# Tarantulas in Atlanta?



## New Guy (Jun 5, 2005)

I'm not sure if this is the right place to put this but, if not, I guess it'll be moved.

I am going to Atlanta in a few weeks and was wondering if there were any good places to buy tarantulas?  Thanks in advance.


----------



## Daywalker (Jun 6, 2005)

i would say no .
there are a few petlands and petco's in atlanta that have tarantulas once in a while and that's it that i know of. 
if you want a rosea or an a. avic , you may be able to find one . if your lucky you may find a b. smithi . these stores do not stock much in the way of tarantulas.
most of the mom-pop pet stores have long closed in north ga. , all we have are petco's,petlands and petsmarts .  :wall:


----------



## Stealth Taco (Jun 6, 2005)

Yeah, if you want a better stock in tarantulas, head outside atlanta, but the mom and pops are quite hard to find.


----------



## becca81 (Jun 6, 2005)

We've got one little mom-and-pop shop in North Georgia, right near the TN border (about 1.5 - 2 hours from Atlanta).  It doesn't have a huge selection, but it carries several OW species.


----------



## Daywalker (Jun 7, 2005)

Becca81
whats the name of this pet shop and do you have the telephone number ?
i live in canton , still a long drive but may be worth my while and time if they have a T that's on my want list .
thanks
Bill


----------



## Psoulocybe (Jun 7, 2005)

I'm in atlanta, and would love a decent pet shop around here.  I've been looking for about a year, and have come up with nothing though.


----------



## becca81 (Jun 7, 2005)

It's called "Get Tanked" and is in Rossville, GA.  The store itself is probably about 1/2 mile from the TN border.
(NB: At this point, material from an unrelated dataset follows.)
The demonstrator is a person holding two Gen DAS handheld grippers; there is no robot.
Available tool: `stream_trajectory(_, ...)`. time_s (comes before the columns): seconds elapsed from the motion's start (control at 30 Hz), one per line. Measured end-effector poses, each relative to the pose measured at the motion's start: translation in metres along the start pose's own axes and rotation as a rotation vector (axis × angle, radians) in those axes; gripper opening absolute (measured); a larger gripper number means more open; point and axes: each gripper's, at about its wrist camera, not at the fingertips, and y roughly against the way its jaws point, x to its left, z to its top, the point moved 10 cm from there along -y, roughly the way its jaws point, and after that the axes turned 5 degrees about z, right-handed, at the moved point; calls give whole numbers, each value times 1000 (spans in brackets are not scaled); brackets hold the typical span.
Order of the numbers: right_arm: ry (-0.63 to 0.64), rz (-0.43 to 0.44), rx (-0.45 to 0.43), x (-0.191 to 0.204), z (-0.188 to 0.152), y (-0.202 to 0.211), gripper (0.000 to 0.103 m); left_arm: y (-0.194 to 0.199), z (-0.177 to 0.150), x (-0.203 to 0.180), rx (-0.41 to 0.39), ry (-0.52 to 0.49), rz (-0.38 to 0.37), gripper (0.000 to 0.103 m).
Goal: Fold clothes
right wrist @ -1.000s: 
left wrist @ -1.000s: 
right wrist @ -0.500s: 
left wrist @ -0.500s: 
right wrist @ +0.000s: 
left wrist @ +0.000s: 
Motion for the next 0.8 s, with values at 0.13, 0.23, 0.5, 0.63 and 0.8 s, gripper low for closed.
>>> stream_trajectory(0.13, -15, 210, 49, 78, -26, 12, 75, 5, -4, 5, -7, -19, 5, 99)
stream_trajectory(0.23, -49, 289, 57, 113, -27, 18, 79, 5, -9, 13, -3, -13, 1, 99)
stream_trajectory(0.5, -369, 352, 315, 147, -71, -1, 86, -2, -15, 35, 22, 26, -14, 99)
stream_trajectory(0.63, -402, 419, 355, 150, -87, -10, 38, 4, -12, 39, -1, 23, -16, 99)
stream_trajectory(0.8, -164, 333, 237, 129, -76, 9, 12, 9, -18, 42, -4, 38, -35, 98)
I haven't been in for a couple of months, but they had _H. lividum_ (nice large female for $20), _P. murinus_, _G. rosea_, and what seemed to be _Haplopelma spp._ "Vietnam."
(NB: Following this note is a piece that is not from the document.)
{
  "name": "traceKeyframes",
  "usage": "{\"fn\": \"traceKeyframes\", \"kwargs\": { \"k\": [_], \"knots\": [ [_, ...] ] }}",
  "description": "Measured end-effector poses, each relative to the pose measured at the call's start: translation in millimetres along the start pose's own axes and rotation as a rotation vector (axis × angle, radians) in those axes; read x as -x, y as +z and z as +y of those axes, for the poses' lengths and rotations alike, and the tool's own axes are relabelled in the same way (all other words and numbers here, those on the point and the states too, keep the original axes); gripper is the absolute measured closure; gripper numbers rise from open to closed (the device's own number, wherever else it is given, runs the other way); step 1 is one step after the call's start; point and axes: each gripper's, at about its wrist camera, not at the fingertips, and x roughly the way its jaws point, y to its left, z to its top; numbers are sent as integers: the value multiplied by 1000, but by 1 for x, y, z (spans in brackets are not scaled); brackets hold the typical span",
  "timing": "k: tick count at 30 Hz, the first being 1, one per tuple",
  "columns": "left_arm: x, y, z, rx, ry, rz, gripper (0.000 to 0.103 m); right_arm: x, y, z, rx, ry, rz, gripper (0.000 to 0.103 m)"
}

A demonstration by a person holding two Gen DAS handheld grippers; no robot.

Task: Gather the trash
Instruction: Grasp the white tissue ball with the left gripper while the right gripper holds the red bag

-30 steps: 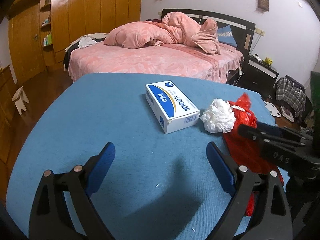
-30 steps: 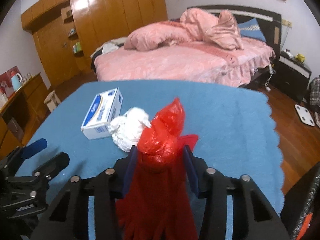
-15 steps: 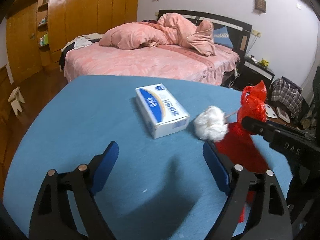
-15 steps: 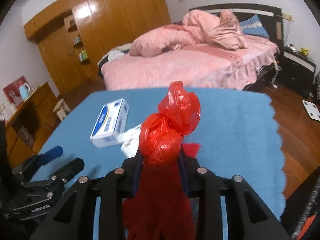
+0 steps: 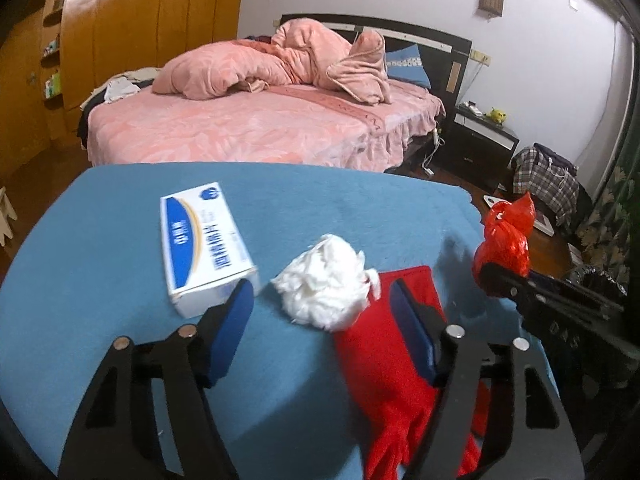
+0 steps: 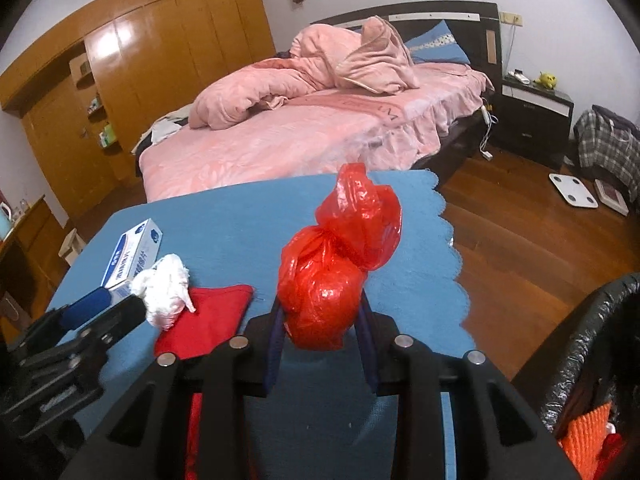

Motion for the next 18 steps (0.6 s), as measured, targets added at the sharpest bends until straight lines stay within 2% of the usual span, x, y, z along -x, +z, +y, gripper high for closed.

I bought one of the _Haplopelma spp._ "Vietnam" even thought it was WC and not in great condition (it's been doing well since I got it).  The owner will order for you if you call ahead and the prices aren't horrible.

Another place that occasionally gets some beginner Ts in and will order others is "Exotic Fish and Pets" in Fort Oglethorpe, GA.  These two stores are only about 15 minutes from one another.


----------



## Daywalker (Jun 8, 2005)

thanks Becca , i'll check them out


----------



## Stealth Taco (Jun 8, 2005)

Well if you feel like driving down to Columbus, there is a mom and pop called "Tropical Treasures" They occassionally get some great ones in, my brother got a P. Murinus, and I bought a A. Seemani from them. Usuaully doesn't get better than that though.


----------



## Dekejis (Jun 10, 2005)

I also live in Atlanta. I haven't seen anyplace that sells Ts other than the poor fellows at Petland/PetCo. Although there seem to be a few hobbyists here! Are there any local T clubs or groups here anyone?


----------



## Daywalker (Jun 10, 2005)

i think this mb is as close to a atlanta club as it gets for T's       
if you want to find out who the georgia members are , start a post "who here is from georgia . who knows maybe you can start a georgia gang so people here in georgia can meet and trade and sell their T's to other members


----------



## becca81 (Jun 10, 2005)

I'd love to get to know other members who are from Georgia.  I'm in the very north part of GA, about 1.5 hours from Atlanta and there isn't anyone else near me that I know of in the hobby.


----------



## Daywalker (Jun 12, 2005)

well becca it looks like i may be the closet to you , me being in canton . 
i also don't know of anyone else interested in T's in north georgia .  :? 
how many T's do you have ? 
i will have 12 and 3 more should be here by tuesday .


----------



## becca81 (Jun 12, 2005)

I've heard of Canton - is that just north of Atlanta?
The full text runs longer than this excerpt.